Plusieurs facteurs expliquent cela. Un mouvement tendant à abolir la peine de mort se retrouve partout dans le monde. Il y a une progression car les droits humains sont pris en considération par la communauté internationale. Un État, parfois, ne veut pas paraître sanguinaire vis-à-vis de son peuple et fait soit le choix de l’abolition, soit le choix d’un moratoire sur cette question. De plus, il y a toute une atmosphère qui est propice à cette tendance : on le voit avec les Assemblées générales de l’ONU où est votée, tous les deux ans, une résolution pour un moratoire sur les exécutions – 123 États ont voté pour en 2020, un chiffre en hausse.  

Et cette progression se constate aussi à l’échelle continentale. En Europe, où beaucoup d’États ont aboli la peine de mort, l’UE oblige ses membres à être abolitionnistes et c’est aussi une condition très importante pour pouvoir faire partie du Conseil de l’Europe. On note également une grande progression en Afrique subsaharienne, où 22 États sont abolitionnistes. Et chaque année, la situation évolue vers la fin de la peine de mort, avec le Tchad en 2020 et la Sierra Leone en juillet dernier. 
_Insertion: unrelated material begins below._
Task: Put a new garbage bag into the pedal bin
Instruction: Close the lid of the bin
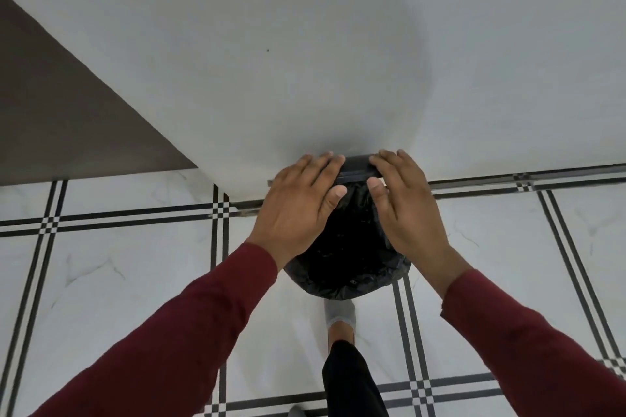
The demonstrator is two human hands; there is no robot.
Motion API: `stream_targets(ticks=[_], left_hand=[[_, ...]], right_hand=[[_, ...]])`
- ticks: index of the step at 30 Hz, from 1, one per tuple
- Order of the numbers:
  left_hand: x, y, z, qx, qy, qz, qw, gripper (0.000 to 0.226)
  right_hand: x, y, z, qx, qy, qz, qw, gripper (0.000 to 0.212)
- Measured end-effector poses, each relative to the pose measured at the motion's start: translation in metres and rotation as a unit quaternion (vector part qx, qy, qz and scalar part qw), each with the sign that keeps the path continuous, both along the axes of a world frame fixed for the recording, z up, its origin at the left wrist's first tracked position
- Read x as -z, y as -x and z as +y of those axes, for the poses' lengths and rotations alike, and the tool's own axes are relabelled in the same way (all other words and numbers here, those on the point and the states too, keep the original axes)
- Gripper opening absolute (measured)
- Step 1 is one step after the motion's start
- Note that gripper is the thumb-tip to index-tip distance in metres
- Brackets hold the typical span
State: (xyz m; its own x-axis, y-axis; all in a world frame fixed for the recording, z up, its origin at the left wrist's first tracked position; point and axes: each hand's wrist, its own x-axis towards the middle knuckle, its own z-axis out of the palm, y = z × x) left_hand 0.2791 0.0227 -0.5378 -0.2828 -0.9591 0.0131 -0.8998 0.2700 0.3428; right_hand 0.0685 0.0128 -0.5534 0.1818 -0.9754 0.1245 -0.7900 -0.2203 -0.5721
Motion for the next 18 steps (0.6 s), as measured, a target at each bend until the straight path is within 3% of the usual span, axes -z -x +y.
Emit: stream_targets(ticks=[14, 18], left_hand=[[0.065, 0.028, 0.101, 0.017, -0.067, -0.069, 0.995, 0.055], [0.093, 0.044, 0.132, 0.021, -0.147, -0.072, 0.986, 0.056]], right_hand=[[0.057, 0.016, 0.110, 0.006, -0.094, 0.051, 0.994, 0.059], [0.085, 0.022, 0.141, -0.020, -0.125, 0.064, 0.990, 0.055]])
Sur le continent américain, ces dernières années, seuls les États-Unis poursuivent les exécutions. Quelques autres pays, notamment dans les Caraïbes anglophones, conservent la peine de mort mais n’exécutent pas. Enfin, en Asie, on a un poids lourd – la Chine – qui exécute des milliers de personnes chaque année, mais on n’a pas de chiffres car la peine de mort y est un secret d’État. À cela s’ajoutent, en Asie du Sud-Est, plusieurs États qui exécutent pour les trafics de drogue (comme Singapour, NDLR).
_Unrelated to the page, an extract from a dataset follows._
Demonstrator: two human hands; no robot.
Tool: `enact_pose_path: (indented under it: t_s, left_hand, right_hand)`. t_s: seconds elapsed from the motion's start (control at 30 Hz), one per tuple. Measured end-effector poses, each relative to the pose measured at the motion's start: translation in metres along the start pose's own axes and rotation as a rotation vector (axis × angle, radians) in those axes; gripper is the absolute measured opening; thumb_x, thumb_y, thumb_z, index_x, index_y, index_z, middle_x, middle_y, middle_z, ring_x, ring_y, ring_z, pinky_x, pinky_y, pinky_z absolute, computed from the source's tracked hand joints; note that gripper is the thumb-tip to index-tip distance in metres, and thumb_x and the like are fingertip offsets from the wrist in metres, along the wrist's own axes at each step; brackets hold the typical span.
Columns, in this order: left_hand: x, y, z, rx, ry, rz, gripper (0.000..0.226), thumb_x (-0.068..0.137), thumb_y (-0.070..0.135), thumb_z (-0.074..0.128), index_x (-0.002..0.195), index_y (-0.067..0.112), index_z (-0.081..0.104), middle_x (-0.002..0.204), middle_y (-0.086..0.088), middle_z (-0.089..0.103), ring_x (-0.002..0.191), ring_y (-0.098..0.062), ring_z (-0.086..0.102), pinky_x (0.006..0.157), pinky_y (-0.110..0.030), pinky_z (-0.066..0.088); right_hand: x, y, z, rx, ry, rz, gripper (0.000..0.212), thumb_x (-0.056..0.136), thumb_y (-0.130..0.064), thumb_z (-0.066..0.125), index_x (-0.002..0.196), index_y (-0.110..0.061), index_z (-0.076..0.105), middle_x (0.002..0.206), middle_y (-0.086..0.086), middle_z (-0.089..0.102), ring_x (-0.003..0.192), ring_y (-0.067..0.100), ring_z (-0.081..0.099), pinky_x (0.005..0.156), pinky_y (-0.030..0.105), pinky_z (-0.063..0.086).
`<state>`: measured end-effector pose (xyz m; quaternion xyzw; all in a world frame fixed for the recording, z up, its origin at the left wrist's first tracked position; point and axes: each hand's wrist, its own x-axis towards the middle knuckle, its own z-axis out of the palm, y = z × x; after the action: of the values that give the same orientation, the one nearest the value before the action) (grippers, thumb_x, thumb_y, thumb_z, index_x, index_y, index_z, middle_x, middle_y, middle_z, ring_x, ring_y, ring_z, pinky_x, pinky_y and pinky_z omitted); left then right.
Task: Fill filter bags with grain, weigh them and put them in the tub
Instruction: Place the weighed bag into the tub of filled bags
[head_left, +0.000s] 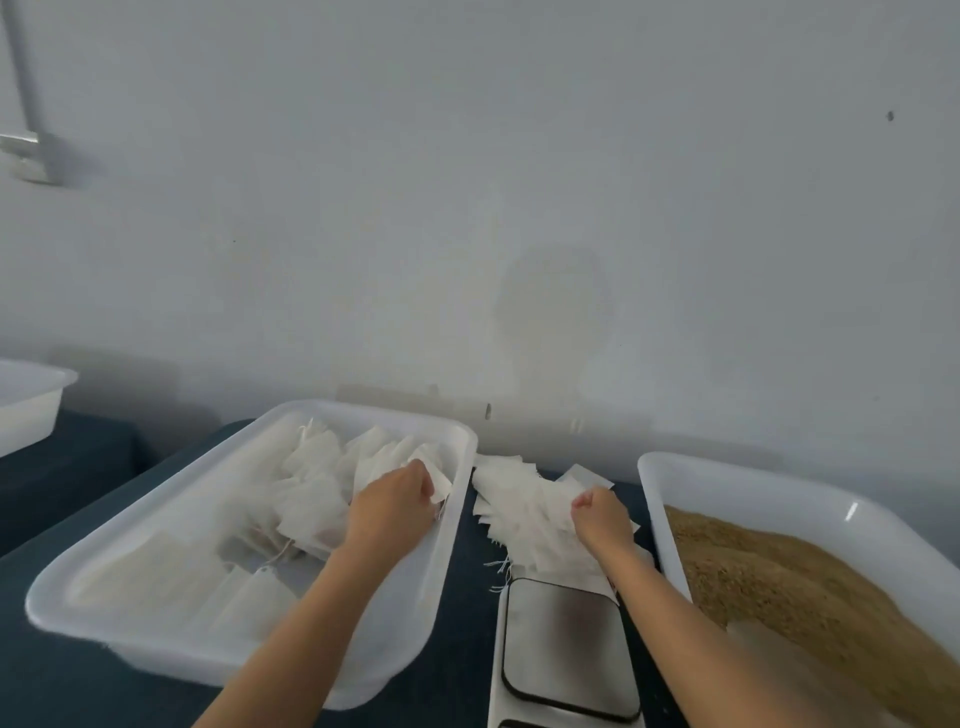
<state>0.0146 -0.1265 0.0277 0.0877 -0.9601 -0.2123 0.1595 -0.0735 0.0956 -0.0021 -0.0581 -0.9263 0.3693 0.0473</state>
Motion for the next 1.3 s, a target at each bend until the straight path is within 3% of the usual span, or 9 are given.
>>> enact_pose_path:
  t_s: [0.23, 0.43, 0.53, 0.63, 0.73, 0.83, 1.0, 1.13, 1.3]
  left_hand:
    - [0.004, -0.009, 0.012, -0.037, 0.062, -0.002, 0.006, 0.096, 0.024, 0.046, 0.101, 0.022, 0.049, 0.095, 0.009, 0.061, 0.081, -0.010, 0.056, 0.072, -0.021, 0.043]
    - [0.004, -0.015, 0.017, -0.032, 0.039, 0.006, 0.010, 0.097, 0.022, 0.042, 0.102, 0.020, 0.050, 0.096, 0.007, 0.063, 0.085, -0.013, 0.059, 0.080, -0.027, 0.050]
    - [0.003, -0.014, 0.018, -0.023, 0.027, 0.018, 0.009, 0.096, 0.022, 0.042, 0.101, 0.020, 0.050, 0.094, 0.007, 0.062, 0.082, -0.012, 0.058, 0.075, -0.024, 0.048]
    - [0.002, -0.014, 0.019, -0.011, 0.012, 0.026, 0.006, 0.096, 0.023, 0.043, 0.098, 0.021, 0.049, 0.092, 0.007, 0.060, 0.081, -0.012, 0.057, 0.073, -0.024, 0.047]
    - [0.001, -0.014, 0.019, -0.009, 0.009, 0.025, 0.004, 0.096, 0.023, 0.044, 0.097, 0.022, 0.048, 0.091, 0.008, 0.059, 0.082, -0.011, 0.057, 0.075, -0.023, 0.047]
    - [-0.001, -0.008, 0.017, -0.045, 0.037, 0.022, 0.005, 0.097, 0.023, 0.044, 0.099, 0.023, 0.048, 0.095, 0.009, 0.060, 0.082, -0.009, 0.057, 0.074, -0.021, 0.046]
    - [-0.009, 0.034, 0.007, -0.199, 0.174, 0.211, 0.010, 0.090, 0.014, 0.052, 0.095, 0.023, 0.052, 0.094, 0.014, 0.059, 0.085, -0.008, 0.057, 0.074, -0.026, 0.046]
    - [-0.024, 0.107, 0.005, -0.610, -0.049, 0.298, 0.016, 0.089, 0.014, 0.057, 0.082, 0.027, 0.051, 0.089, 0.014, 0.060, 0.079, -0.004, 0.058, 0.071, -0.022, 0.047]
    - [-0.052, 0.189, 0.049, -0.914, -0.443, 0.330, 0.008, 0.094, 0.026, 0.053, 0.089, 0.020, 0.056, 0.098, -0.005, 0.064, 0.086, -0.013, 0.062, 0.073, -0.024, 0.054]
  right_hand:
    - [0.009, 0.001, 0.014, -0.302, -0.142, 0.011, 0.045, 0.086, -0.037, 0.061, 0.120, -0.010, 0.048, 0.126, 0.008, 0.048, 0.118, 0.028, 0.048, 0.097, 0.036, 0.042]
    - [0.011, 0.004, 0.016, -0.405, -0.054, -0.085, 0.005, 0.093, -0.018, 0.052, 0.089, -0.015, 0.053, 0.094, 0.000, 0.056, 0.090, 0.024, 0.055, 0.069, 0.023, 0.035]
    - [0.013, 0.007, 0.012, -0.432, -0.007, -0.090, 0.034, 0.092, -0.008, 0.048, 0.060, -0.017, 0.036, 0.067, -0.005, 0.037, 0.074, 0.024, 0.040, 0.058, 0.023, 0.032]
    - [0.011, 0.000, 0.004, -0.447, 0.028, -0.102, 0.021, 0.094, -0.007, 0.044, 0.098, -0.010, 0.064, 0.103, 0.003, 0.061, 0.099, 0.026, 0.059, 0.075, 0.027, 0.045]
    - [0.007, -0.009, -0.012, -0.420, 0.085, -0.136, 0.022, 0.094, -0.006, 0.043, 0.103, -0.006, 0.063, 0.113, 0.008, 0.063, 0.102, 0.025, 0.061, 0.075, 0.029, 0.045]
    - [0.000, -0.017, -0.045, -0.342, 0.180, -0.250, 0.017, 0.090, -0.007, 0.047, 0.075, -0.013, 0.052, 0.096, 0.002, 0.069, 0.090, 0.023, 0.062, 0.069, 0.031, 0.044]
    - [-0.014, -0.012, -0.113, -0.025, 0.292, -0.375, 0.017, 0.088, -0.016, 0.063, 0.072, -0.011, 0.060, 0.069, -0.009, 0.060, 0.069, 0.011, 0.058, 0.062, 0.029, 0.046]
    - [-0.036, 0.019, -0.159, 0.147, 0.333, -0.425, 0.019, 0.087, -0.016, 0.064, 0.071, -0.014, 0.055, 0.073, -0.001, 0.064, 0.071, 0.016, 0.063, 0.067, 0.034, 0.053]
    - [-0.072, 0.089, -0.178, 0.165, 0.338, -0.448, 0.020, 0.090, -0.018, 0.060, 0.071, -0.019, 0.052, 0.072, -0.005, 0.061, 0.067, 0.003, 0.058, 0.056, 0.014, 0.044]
Y a-t-il des raisons d’espérer en ce qui concerne les pays n’ayant pas aboli la peine capitale ? Des pays abolitionnistes sont-ils, par ailleurs, tentés de remettre en cause cet acquis ? 

On constate des progrès, même minimes, en matière d’abolition de la peine de mort, même chez les États « irréductibles ». Ces derniers introduisent dans leur code pénal des nuances qui font normalement baisser les condamnations à mort, et donc les exécutions. L’Iran, par exemple, qui est le premier exécuteur dans le monde (si l’on rapporte le nombre d’exécutions à sa population totale, NDLR), a introduit en 2018 un changement dans son code pénal limitant les condamnations à mort pour trafic de drogue. L’Arabie saoudite [qui a exécuté un nombre record de personnes en 2019, NDLR] a, quant à elle, aboli la peine de mort pour les mineurs en 2020. 
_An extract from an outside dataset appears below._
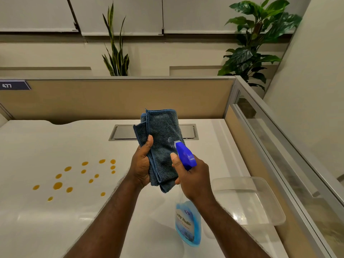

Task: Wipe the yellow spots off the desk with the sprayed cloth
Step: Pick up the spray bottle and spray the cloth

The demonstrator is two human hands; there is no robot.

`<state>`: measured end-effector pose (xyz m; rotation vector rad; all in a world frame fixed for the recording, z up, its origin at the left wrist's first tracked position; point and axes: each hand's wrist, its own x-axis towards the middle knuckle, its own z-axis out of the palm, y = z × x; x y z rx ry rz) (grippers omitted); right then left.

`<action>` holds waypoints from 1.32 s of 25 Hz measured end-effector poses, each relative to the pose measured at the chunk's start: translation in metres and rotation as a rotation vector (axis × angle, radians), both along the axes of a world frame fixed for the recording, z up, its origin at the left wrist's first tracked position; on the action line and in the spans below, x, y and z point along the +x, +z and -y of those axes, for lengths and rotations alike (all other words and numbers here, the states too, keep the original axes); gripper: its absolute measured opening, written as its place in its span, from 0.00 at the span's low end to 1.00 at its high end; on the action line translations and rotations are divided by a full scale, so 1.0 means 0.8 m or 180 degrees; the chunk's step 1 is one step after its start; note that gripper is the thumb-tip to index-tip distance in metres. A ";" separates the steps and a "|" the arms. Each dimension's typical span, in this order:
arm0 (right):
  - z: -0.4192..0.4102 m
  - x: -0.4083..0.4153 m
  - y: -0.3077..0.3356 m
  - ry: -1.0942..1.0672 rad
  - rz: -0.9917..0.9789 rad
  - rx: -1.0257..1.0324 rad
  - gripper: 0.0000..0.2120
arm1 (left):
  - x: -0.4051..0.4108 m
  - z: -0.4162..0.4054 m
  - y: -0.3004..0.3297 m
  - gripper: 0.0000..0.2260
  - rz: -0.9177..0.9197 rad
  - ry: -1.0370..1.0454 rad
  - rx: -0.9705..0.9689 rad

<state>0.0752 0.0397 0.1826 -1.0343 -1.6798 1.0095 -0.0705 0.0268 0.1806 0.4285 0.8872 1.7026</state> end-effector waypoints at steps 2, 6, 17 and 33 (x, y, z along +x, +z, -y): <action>0.001 0.002 -0.001 -0.0004 0.0012 0.0002 0.22 | 0.001 0.001 0.002 0.27 0.0022 0.0013 -0.0040; 0.009 0.004 -0.005 0.0095 0.0031 0.0044 0.20 | 0.001 0.001 0.004 0.26 0.0028 0.0065 -0.0022; 0.018 0.005 -0.011 0.0119 -0.0012 0.0156 0.17 | -0.010 -0.001 -0.009 0.28 0.0045 0.0037 0.0039; 0.002 -0.001 -0.056 -0.1052 -0.0586 0.0468 0.19 | -0.025 0.032 -0.060 0.21 0.0553 0.0326 -0.0245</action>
Des pays tentent, cependant, de régresser en matière de peine capitale. C’est le cas des Philippines, qui ont aboli deux fois la peine de mort : en 1987 – avant de la rétablir en 1994 – puis en 2006. Le président acutel, Rodrigo Duterte, veut rétablir la peine capitale, principalement pour lutter contre les trafics de drogue. Mais comme il ne peut pas, les Philippines ayant signé le deuxième protocole dit PIDCP des Nations unies, cela se manifeste par des exécutions extrajudiciaires (pour lesquelles la CPI vient d’autoriser, mercredi, l’ouverture d’une enquête, NDLR).

Va-t-on finalement vers une abolition « universelle » de la peine de mort, comme l’a plaidé mercredi Robert Badinter ? 

Oui, on va très clairement vers l’abolition « universelle » de la peine de mort. Des signes montrent qu’on va dans cette direction, même si cela va prendre du temps. C’est un chemin qui va se poursuivre, et chaque année on voit des progrès en la matière dans le monde. Aux États-Unis, la Virginie a aboli, début 2021, la peine capitale. Et c’est un symbole : c’était le premier État du Sud à commencer les exécutions sur le territoire américain au début du XVIIe siècle. Et si, à terme, les États-Unis venaient à abolir la peine de mort dans tous leurs États, d’autres démocraties pourraient suivre par un possible effet d’entraînement. Que ce soit pour Robert Badinter, Amnesty International ou pour moi, nous sommes optimistes quant à l’idée d’aller vers une abolition « universelle » de la peine de mort.